### INSTRUCTIONS TO FOLLOW:
A word-for-word restatement of every record is required.

[Items listed in a dataset]

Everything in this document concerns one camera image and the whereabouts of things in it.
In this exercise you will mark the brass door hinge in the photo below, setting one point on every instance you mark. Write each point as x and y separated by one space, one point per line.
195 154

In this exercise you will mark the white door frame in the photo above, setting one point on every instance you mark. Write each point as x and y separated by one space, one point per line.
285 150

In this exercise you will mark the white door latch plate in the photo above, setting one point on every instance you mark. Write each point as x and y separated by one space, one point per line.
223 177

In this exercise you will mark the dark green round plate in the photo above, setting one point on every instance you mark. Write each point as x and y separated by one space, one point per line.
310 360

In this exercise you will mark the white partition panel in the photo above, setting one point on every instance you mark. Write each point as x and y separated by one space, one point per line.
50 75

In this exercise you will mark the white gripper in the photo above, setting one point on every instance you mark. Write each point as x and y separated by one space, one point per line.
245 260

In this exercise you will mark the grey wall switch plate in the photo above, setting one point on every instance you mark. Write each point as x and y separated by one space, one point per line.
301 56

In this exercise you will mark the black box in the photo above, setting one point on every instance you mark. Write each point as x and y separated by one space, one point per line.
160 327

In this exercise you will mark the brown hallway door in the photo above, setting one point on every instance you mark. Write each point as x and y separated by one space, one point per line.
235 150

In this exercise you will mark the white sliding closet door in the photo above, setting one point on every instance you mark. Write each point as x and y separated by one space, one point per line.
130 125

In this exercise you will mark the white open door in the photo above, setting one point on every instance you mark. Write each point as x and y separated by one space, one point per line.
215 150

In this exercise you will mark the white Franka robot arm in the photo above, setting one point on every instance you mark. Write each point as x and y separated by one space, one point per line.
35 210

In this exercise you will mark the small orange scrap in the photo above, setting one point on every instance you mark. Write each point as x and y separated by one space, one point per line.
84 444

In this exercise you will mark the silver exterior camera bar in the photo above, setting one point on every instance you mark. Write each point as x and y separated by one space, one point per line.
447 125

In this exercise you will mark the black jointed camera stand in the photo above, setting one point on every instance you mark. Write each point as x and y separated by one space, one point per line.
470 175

### TASK ANSWER:
Everything in this document concerns one camera image and the whereabouts of things in it.
In this exercise you will mark the brass door hinge in the photo below, setting one point on every instance you mark. Write each point as x and y separated by one space, one point per line.
195 154

In this exercise you will mark the white door frame in the photo above, setting one point on every instance you mark. Write each point as x and y separated by one space, one point per line.
285 150

In this exercise you will mark the white door latch plate in the photo above, setting one point on every instance you mark. Write each point as x and y separated by one space, one point per line.
223 177

In this exercise you will mark the dark green round plate in the photo above, setting one point on every instance you mark. Write each point as x and y separated by one space, one point per line.
310 360

In this exercise you will mark the white partition panel in the photo above, setting one point on every instance you mark. Write each point as x and y separated by one space, one point per line.
50 75

In this exercise you will mark the white gripper in the photo above, setting one point on every instance you mark. Write each point as x and y separated by one space, one point per line.
245 260

In this exercise you will mark the grey wall switch plate in the photo above, setting one point on every instance you mark. Write each point as x and y separated by one space, one point per line.
301 56

In this exercise you will mark the black box in the photo above, setting one point on every instance you mark. Write each point as x and y separated by one space, one point per line.
160 327

In this exercise you will mark the brown hallway door in the photo above, setting one point on every instance you mark. Write each point as x and y separated by one space, one point per line.
235 150

In this exercise you will mark the white sliding closet door in the photo above, setting one point on every instance you mark. Write each point as x and y separated by one space, one point per line.
130 125

In this exercise you will mark the white open door in the photo above, setting one point on every instance you mark. Write each point as x and y separated by one space, one point per line.
215 150

In this exercise you will mark the white Franka robot arm in the photo above, setting one point on every instance you mark. Write each point as x and y separated by one space, one point per line.
35 210

In this exercise you will mark the small orange scrap in the photo above, setting one point on every instance you mark. Write each point as x and y separated by one space, one point per line.
84 444

In this exercise you will mark the silver exterior camera bar in the photo above, setting one point on every instance you mark. Write each point as x and y separated by one space, one point per line.
447 125

In this exercise you will mark the black jointed camera stand in the photo above, setting one point on every instance you mark. Write each point as x and y separated by one space, one point per line.
470 175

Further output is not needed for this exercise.